Mary Sayed

Mary Sayed

Mary is an Australian-born Egyptian who will rant to anyone who will listen about social justice issues including human rights, refugees, education, poverty and domestic violence, in no particular order. You have been warned. :) Opinions expressed are her own personal opinions and do not represent or reflect the opinions of her employer.
Mary Sayed
Refugee camp, Myanmar

Refugee camp, Myanmar

The latest low to which the Australian Government – current and previous – has sunk in order to push refugees out of sight and out of mind has made headline news.

The major parties’ blind determination to treat refugees as inhumanely as possible seems to know no bounds.
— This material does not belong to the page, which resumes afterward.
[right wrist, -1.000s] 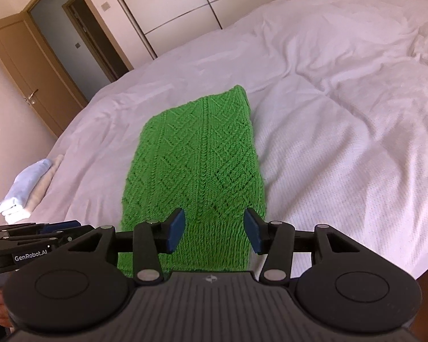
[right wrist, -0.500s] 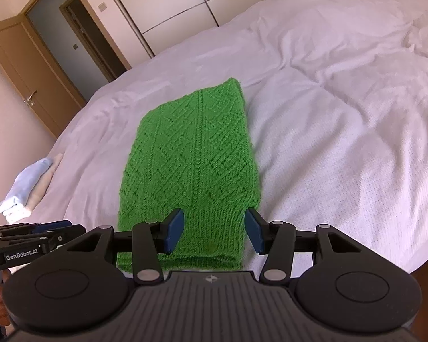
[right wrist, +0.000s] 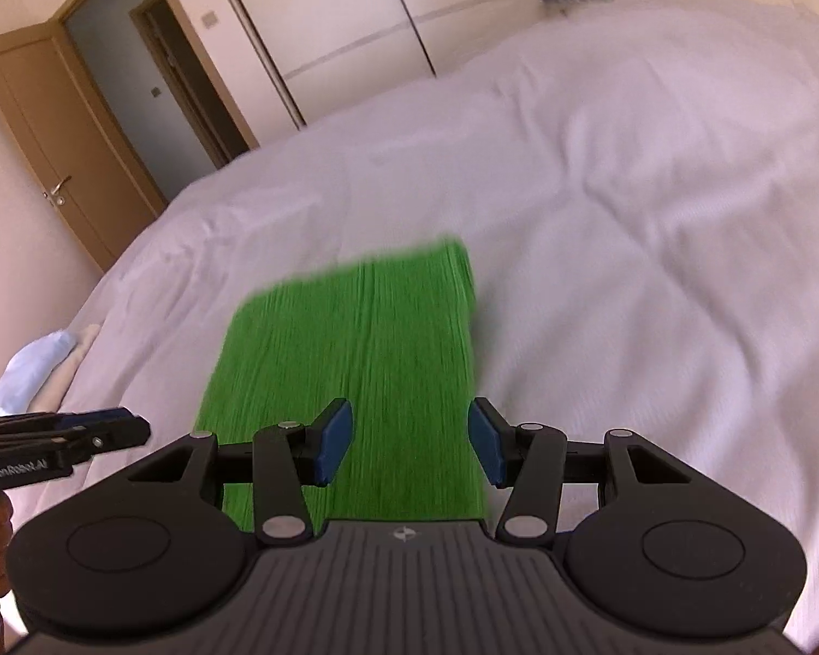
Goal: Fold clothes
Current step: 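Grasp the strip's end with the left gripper while the right gripper grasps beside it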
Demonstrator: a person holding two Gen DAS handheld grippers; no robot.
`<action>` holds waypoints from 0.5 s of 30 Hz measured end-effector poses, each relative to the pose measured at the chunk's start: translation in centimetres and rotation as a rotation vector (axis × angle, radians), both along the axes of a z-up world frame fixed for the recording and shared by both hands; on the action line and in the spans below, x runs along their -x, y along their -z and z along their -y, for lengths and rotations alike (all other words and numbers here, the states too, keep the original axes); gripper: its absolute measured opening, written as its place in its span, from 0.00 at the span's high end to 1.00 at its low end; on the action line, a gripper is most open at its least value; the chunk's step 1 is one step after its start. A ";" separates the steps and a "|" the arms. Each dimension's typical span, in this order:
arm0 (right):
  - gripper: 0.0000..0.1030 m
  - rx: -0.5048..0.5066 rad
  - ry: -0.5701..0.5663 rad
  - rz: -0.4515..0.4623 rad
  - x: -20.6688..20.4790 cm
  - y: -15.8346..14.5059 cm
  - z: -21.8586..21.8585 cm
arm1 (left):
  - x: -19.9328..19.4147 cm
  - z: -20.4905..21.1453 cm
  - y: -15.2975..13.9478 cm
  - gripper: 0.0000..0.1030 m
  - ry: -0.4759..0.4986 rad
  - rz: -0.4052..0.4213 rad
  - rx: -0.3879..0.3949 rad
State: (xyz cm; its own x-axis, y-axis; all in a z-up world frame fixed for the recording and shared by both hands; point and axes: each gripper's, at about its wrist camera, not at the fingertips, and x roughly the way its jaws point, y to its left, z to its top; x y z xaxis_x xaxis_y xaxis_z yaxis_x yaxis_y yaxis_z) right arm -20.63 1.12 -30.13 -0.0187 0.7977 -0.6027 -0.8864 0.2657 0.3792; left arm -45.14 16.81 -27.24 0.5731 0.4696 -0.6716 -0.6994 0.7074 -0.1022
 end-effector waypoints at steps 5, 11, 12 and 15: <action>0.53 -0.060 -0.054 0.110 -1.1 0.1 -7.3 | -3.1 -4.0 1.1 0.86 0.102 0.012 -0.033; 0.58 0.006 -0.163 0.224 -0.6 1.6 -13.0 | -6.1 -6.6 3.9 0.90 0.201 -0.055 -0.017; 0.59 0.045 -0.180 0.252 -0.5 2.3 -13.8 | -6.8 -6.8 4.9 0.89 0.211 -0.106 -0.012; 0.63 0.139 -0.217 0.296 -0.4 4.5 -15.5 | -7.9 -7.4 7.0 0.89 0.211 -0.154 -0.003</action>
State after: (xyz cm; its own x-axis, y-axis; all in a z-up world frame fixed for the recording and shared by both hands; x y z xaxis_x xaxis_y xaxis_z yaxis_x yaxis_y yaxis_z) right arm -20.27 16.61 -34.65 0.0132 0.7049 -0.7092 -0.9932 0.0911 0.0721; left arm -37.20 24.16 -34.20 0.5501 0.3522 -0.7572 -0.5430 0.8397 -0.0040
We are now refusing to allow boats to enter Australian waters on the premise that we are “saving lives”. We claim to want to put the people smugglers out of business. Yet we seem to be paying people smugglers to turn back their boats. How are we saving lives by pushing boats back to danger?
What is criminal for people smugglers to do is fine for us, in the name of cruelty at any cost. In any world other than the parallel universe we now seem to inhabit, we’d call that hypocrisy.

The Abbott Government is not only hypocritical in this regard; it is also furiously working against itself in order to cut into aid – which accounts for only 1.2 per cent of the Budget.

About a month ago, the Abbott Government cut aid to Africa and the Middle East by 70 per cent. Not 17, 70! Nearly half of Indonesia’s aid was also axed as part of a 40 per cent cut overall to aid for Asia.

This Government claims it wants to combat terrorism…yet cuts aid that can help achieve this. There is a direct correlation between aid and fighting radicalisation: aid contributes to education. Education opens minds. Open-minded children do not hate. Preventing radicalisation produces peace. Peace in homes, communities and countries.

Radicalisation produces groups like Daesh, the very “death cult” we claim to want to fight.
How can we justify stopping aid, when it could loosen the hold of groups like Daesh on vulnerable hearts and minds? 

In claiming to fight Daesh, yet withdrawing aid that fights radicalisation, aren’t we missing the point? Aren’t we punching ourselves in the face?

We aren’t just fighting ourselves here. If radicalisation increases, so does the harm it causes. The innocent flee the extreme actions of the radicals; they become refugees.

In cutting aid, we indirectly take part in pushing refugees from their countries, yet we refuse to help them. We refused to assist Rohingya refugees stranded at sea (“Nope, nope nope”), then lectured Myanmar on treating them better. Shortly after, we withdraw aid from Myanmar. How can we insist that Rohingya remain in Myanmar, yet refuse to help them there, or at sea?

We refuse to help those already languishing in our own Guantanamo, when we put them there. Considering the push factors of conflict, violence by radicals and cuts to aid, how can we ever claim that refugees put themselves in this situation?

What is wrong with this picture?

We are pushing against ourselves, shooting ourselves in the foot.
We are pushing desperate people out of their own countries, where they could help themselves, if we would only help them.
We are pushing against human rights and the UN.
We are pushing boats back out to sea and paying people smugglers to take them.
We are pushing refugees back toward death.
We are pushing ourselves to new lows and our international reputation through the floor.

Tony Abbott refuses to acknowledge the authority of the UN; what will it take for him to listen? Would a letter from Pope Francis, the leader of his church, do it? The Pope visited refugees in Lampedusa and frequently shows kindness to them, whilst our Prime Minister tells Europe to harden their hearts toward refugees.

Human misery seems to buy votes. The Government seems to believe that on some level, Australia approves of their cruelty. How much farther will they go before we cry out in protest?

If aid cuts affected us immediately, we’d protest. What we don’t realise is that in saving so little – and keeping 98 per cent of the budget for ourselves – we are slowly hurting ourselves, withdrawing such vital assistance from others as we go.